Modified Encircling Scleral Buckle Technique Without Subretinal Fluid Drainage or Retinopexy.

Ophthalmol Ther 2020 Sep 14;9(3):641-651. Epub 2020 Jul 14.

Department of Ophthalmology, Southern California Permanente Medical Group, Baldwin Park, CA, USA.

Introduction: Scleral buckling (SB) tends to be more challenging and time-consuming for compared to the pars plana vitrectomy for repairing rhegmatogenous retinal detachments (RRDs). This study characterizes a novel and simplified technique for SB.

Methods: In this single-masked randomized interventional study, patients with RRDs who were eligible for SB were randomly assigned to either the standard (S) or modified (M) technique of SB. In the modified approach, neither intraoperative break localization nor cryopexy or subretinal fluid drainage was done. A large tire (276/279) was placed where preoperative retinal breaks had been localized with a 240 encircling band placed for support of the remaining retina. Patients were followed for 12 months and the primary outcomes were differences between the surgical groups in operative time, anatomical success, visual acuity, and complication rate.

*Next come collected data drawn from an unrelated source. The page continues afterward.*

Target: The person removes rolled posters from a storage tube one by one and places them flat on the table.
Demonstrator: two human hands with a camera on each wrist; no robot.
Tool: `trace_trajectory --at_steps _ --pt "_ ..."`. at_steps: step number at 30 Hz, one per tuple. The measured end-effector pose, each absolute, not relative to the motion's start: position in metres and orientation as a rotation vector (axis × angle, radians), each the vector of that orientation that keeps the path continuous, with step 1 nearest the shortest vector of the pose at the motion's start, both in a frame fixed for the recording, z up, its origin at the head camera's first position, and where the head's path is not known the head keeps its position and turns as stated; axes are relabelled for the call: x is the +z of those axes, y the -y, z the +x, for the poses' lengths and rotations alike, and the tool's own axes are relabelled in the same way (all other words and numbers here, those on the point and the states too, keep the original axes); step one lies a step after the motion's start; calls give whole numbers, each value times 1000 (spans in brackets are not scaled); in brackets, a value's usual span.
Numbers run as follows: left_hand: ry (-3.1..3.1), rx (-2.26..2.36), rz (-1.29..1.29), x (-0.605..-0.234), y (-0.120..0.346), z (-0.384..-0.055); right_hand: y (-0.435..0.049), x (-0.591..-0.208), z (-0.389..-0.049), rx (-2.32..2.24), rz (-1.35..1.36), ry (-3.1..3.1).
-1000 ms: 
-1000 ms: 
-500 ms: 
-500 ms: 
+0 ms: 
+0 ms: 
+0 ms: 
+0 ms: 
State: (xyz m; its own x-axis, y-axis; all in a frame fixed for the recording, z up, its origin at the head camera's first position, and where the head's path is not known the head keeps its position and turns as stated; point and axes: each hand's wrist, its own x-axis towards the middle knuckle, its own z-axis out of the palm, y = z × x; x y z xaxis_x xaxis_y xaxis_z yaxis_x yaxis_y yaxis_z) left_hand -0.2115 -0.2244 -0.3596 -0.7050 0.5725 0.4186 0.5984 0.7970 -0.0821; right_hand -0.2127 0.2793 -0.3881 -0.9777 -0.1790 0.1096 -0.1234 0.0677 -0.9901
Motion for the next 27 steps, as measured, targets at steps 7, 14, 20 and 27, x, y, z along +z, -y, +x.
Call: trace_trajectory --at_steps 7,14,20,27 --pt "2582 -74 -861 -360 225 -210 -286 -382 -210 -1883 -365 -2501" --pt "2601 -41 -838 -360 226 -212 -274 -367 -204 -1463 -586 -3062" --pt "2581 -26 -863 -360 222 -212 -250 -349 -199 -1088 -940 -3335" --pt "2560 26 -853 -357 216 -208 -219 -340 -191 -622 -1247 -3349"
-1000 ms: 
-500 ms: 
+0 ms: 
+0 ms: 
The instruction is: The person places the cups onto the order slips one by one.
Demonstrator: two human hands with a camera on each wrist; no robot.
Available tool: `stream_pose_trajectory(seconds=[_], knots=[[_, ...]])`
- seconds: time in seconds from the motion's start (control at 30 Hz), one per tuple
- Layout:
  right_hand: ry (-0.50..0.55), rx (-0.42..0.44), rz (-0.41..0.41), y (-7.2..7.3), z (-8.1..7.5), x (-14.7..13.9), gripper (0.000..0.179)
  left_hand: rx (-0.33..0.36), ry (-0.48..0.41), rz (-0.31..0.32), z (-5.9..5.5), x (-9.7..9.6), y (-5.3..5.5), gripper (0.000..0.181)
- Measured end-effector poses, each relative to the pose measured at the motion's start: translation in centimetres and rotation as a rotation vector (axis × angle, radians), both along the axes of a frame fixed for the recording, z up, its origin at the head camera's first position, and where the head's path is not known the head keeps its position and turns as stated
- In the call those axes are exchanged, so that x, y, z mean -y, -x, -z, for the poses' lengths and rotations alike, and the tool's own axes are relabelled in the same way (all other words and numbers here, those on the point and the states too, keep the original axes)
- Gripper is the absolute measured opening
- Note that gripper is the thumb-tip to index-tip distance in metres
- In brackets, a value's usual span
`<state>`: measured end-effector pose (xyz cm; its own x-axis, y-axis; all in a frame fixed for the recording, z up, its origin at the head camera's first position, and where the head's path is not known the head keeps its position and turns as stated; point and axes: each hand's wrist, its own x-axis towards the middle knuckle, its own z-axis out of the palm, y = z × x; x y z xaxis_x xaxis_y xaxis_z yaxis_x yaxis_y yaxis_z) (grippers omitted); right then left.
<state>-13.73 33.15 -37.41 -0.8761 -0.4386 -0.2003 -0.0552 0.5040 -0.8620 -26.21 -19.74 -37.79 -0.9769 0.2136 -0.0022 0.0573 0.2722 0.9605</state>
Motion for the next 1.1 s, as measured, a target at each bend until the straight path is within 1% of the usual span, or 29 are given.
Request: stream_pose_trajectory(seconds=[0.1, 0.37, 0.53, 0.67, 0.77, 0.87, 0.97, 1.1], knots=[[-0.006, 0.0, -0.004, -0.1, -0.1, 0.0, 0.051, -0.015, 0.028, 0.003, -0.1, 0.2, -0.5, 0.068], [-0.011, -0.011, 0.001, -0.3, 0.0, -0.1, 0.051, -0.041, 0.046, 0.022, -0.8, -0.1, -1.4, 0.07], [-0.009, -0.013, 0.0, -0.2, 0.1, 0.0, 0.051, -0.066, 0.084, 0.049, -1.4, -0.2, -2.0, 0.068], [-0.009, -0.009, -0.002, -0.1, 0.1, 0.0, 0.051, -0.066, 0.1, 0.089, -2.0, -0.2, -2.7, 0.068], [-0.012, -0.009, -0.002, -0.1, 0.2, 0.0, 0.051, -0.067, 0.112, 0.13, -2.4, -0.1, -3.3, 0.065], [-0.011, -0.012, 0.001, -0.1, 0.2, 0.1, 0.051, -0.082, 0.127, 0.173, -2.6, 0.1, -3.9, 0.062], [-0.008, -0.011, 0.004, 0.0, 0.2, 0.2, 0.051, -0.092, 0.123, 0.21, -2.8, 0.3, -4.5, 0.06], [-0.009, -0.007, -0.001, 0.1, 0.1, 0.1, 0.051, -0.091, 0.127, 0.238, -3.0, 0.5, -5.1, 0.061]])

Results: Thirty-six eyes were included in the study (18 in each arm). There were no differences in baseline patient demographics or characteristics including gender, age, lens and macular status, preoperative vision, and symptom duration. The mean length of surgery was 72.2 ± 13.2 and 56.2 ± 9.5 min in groups S and M, respectively (P = 0.001). Complete retinal reattachment at the end of month 12 after single surgery was 80.6% overall; 77.8% (14/18) in group S and 83.3% (15/18) in group M (P > 0.999). After 12 months, both groups achieved similar final best-corrected visual acuity (BCVA): 0.26 ± 0.23 and 0.23 ± 0.17 logMAR in groups S and M, respectively (P = 0.231). Controlling for preoperative BCVA on ANCOVA testing, there were no significant differences in visual improvement between the two groups [F (1,26) = 0.02, P = 0.966 (95% CI) - 0.128 to 0.123)]. Scleral perforation (2:1), vitreous hemorrhage (3:2), and transient rise of intraocular pressure (3:4) all occurred at a low and similar rate between the two groups (S:M).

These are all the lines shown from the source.